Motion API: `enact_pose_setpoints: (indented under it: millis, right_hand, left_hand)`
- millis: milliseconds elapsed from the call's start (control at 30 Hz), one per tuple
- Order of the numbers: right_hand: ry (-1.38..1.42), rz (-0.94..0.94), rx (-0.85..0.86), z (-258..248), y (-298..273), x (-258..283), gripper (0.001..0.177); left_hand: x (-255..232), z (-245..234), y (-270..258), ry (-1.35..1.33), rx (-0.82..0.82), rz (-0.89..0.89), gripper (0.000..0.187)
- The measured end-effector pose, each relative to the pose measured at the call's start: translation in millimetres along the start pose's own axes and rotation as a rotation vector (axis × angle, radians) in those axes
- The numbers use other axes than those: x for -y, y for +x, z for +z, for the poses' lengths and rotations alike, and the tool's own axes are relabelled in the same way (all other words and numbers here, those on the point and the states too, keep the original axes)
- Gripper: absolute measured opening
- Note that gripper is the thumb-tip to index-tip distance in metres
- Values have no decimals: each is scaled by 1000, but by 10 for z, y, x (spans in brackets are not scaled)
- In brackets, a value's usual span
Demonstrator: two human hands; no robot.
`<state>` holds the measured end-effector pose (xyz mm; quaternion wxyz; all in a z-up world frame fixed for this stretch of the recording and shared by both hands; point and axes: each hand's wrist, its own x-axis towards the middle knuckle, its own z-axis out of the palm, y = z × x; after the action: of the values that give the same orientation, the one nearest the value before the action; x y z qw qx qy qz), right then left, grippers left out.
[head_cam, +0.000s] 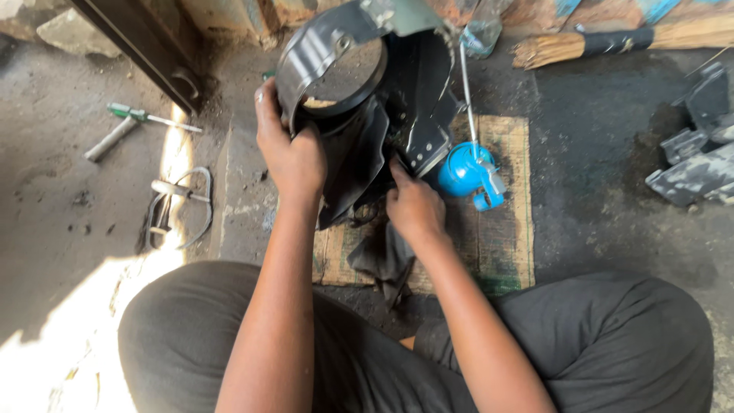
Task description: The person sits on the floor and wipes a large, black, curved metal part with a grey cloth. They rotate the object to clean different sections, including the inner rim and outer surface, using a blue spray bottle nearby.
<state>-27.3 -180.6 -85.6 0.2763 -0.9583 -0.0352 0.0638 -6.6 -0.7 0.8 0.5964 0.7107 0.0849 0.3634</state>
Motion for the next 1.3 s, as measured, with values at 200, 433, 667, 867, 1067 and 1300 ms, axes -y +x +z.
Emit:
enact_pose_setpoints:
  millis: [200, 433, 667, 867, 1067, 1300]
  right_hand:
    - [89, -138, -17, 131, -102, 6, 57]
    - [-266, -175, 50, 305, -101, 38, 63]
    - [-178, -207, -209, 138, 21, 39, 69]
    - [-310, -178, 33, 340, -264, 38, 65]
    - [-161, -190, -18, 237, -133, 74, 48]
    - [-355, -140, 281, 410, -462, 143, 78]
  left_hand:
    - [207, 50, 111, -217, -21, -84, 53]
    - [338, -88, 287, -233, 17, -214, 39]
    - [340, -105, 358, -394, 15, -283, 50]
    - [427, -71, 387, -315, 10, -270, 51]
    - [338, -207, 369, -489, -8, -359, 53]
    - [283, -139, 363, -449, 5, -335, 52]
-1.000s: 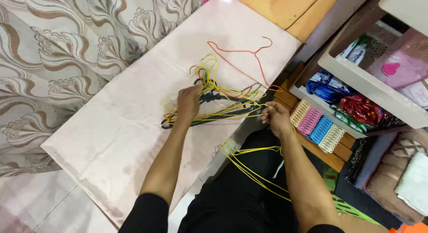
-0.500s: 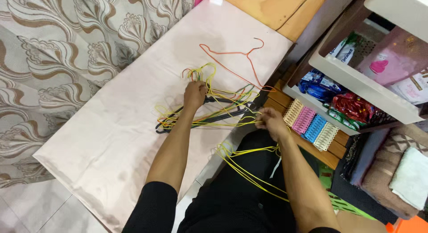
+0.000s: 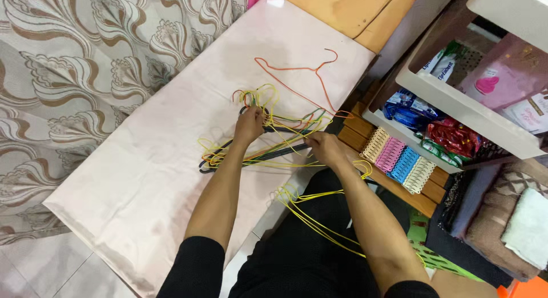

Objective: The person folds a brown towel and a white towel, placing them on a nearby stack. Then the person picks up a bundle of tangled hangers, untangles them, and sorts them by color on the floor.

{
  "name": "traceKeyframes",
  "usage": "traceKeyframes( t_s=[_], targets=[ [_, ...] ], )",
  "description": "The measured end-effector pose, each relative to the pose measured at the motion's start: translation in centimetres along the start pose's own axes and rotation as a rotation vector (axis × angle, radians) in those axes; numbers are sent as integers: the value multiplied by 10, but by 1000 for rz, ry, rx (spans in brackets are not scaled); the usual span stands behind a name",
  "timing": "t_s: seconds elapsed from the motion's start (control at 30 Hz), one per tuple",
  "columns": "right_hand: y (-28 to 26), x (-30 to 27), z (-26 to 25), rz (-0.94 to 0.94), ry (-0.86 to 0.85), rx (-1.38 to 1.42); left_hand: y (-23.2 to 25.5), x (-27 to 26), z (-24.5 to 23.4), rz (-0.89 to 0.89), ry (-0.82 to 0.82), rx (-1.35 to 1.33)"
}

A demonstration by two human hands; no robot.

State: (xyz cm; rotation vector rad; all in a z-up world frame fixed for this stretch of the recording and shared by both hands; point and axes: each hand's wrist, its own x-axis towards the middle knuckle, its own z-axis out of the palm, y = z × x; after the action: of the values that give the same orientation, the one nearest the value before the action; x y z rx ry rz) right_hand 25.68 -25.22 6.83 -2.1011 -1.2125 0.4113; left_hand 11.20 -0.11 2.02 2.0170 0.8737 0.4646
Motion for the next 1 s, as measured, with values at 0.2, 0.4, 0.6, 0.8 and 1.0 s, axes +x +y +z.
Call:
traceKeyframes(
  t_s=[0.2, 0.4, 0.6, 0.8, 1.0],
  targets=[
    [15, -12, -4, 82, 102, 14, -15, 11, -3, -71, 59, 270],
    [2, -19, -12, 171, 59, 3, -15, 10, -10, 50, 20, 322],
    [-1, -15, -17, 203, 32, 28, -1, -13, -51, -6, -138, 409],
    [7, -13, -1, 158, -6, 71, -23, -49, -125, -103, -325, 387],
    [7, -11, 12, 106, -1, 29, -55, -69, -163, -148, -268, 267]
  ],
)
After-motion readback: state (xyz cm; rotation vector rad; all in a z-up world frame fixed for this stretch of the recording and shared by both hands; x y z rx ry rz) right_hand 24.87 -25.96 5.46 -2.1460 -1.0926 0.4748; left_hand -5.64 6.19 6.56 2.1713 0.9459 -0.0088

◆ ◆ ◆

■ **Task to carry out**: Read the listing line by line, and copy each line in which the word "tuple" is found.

■ **Solution**:
- millis: milliseconds elapsed from the call's start (control at 30 Hz), one per tuple
  "timing": "t_s: seconds elapsed from the motion's start (control at 30 Hz), one per tuple",

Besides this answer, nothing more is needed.